Zack and Trini would have taken him in in a heartbeat but they have their children to look after and Jason wouldn't have been able to rest as much as he needed to there. Adam hasn't been bad around him, he isn't mad anymore, he's been supportive, but he just doesn't know what to say. Death scares him, especially when it's like this.

Me, well, if I hadn't made those mistakes this could've worked out better. I mean, once we put our differences aside we became really good friends. We talked a lot when he was strong enough. I tried to let him know how much I'll miss him when he leaves us again, I think he understands that he's family to me, that he always will be no matter what bonehead mistakes I've made in the past.

And some of the reconnecting he has done had been good for him. Especially with Trini and Zack. He had meant to connect them eons ago, wanted to, he's told me and he did get that chance. They came by whenever they were able.

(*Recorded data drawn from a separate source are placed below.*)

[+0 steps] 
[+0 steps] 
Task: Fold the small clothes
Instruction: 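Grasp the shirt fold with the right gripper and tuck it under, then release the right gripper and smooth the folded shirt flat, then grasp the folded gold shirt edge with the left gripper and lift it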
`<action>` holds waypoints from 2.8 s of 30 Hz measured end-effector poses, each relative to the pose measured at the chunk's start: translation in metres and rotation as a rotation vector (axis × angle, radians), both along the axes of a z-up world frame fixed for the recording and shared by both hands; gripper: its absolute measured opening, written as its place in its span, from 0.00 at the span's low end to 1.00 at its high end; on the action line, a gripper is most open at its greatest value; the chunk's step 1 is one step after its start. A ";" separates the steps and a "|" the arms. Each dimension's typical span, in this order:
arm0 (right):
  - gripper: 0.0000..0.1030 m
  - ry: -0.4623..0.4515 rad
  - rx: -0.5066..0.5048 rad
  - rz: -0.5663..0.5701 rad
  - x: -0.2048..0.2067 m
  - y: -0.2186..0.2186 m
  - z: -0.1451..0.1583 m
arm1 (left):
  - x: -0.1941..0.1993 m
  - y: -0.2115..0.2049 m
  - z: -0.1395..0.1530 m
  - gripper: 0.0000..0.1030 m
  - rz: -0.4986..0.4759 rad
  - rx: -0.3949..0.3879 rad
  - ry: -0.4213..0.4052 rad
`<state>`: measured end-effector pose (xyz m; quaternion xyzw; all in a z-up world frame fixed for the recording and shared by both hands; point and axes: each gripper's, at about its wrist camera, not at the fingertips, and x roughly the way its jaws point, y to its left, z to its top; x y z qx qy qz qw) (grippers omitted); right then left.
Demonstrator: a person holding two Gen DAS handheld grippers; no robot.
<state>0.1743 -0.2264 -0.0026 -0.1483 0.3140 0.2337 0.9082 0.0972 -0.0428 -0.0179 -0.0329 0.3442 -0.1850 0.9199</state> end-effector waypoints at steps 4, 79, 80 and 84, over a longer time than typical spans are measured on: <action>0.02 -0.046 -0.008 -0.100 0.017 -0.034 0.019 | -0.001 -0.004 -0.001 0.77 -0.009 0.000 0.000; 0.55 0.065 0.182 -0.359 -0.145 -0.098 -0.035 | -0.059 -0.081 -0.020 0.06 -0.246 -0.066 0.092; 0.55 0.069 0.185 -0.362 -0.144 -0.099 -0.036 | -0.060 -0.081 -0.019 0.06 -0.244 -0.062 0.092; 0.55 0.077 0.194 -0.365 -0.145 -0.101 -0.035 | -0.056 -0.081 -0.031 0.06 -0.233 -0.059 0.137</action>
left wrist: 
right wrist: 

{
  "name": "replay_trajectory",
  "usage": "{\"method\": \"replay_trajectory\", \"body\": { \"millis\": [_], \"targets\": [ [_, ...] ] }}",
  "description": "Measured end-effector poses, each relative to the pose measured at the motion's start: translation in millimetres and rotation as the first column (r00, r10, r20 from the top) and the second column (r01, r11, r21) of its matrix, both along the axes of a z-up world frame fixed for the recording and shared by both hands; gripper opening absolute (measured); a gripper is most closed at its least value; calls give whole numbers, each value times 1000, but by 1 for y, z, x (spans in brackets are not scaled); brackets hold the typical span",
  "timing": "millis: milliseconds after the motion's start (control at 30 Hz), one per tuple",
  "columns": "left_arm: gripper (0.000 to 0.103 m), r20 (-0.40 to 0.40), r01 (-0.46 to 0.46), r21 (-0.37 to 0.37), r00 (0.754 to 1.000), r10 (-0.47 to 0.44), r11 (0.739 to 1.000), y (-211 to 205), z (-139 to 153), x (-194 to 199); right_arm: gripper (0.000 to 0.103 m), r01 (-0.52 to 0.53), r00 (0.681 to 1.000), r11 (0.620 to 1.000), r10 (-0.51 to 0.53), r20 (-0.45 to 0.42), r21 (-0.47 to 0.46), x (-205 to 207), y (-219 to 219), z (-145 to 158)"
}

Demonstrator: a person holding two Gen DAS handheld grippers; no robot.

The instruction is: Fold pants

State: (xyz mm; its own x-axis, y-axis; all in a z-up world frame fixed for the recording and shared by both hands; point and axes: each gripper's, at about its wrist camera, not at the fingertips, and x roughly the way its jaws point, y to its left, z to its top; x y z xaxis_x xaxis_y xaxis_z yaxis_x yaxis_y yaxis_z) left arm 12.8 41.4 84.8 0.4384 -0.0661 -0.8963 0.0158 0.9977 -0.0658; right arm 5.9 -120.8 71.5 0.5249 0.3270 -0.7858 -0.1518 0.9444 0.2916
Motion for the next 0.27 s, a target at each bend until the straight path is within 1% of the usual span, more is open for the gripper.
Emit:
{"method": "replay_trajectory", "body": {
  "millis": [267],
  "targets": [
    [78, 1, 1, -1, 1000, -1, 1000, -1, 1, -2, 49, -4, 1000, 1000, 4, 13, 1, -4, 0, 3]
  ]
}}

I'd peak in to give him his medications sometimes and find him sandwiched between them. Curled up between his family, the people who knew him when he was at his best, when he still had Billy, he actually looked happy for a few moments. He confessed to me once during a talk we had that sometimes he just wanted to be held again, not in a romantic way but just comforted, loved, like he used to be.

They gave him that again. I think when he's aware he knows it and remembers what he was, what life was for him, before he lost Billy. I think that's why he looks so settled, so at peace, when he's not completely out of it.

Like he is now. He's stronger, strong enough to be moved, but he's not really there at the moment. Trey knows it, he looks grim. I don't think Jason will last much longer no matter where he is. I'm hoping it'll be less painful for him on Triforia.

He's bundled up in blankets, and we've decided that the safest way to move him is by teleportation. His body is more used to that than space travel anyway.

And I'm crying as I try and say goodbye even though I don't know if he can hear me. Trey has told me I can come visit, he's extended the same invitation to Trini, Zack, Adam and Kim. We're not going to abandon him but I have a feeling he's not going to be aware of that for much longer. He's slipping and we can't do anything about it.

I touch his cheek before he goes and he rouses out of his drifting long enough to look confused and then smile just a little at me. I'm babbling that I'm sorry for everything, for nothing, I'm not even sure I know anymore. He tells me it's okay, it's forgiven and asks if I think I can forgive him.

I couldn't say no if I wanted to. I say yes and goodbye and that I'll miss him, that he's my brother, that I love him and I try to stop my tears because upsetting him is the last thing I want to do. I don't know how much he notices them because he whispered me too and fades out again, lost half in the drugs and half in his deterioration.

Then Trey takes him away and I'm left wondering if I'll ever see him again.

Tommy didn't try contacting him again. I think he'll come to regret not making peace with his once lover, once best friend. I know he will. I just hope it doesn't hurt him too badly. Jason wouldn't have wanted that despite the pain they caused each other.

Trini and Zack had been to see him on Triforia but I hadn't. They told me he wasn't really there anyway. That he wasn't in any pain anymore but that he could barely lift his eyes open enough to see them one last time.

None of us were with him when he died. Trey was. Trey didn't leave his side for the final three days, and I take some comfort in knowing he wasn't alone, even if he wasn't really there to know he wasn't.

We're burying him here, next to Billy, in a few days. We have to wait first because he has to go through some rites on Triforia first, or his body does. Apparently they thought him a bit of a hero there, for saving their prince, going to be king as soon as the funeral is over. I think Trey would have liked to have him buried there but he belongs here, with us, beside Billy.

I just hope they've found each other in whatever comes next too.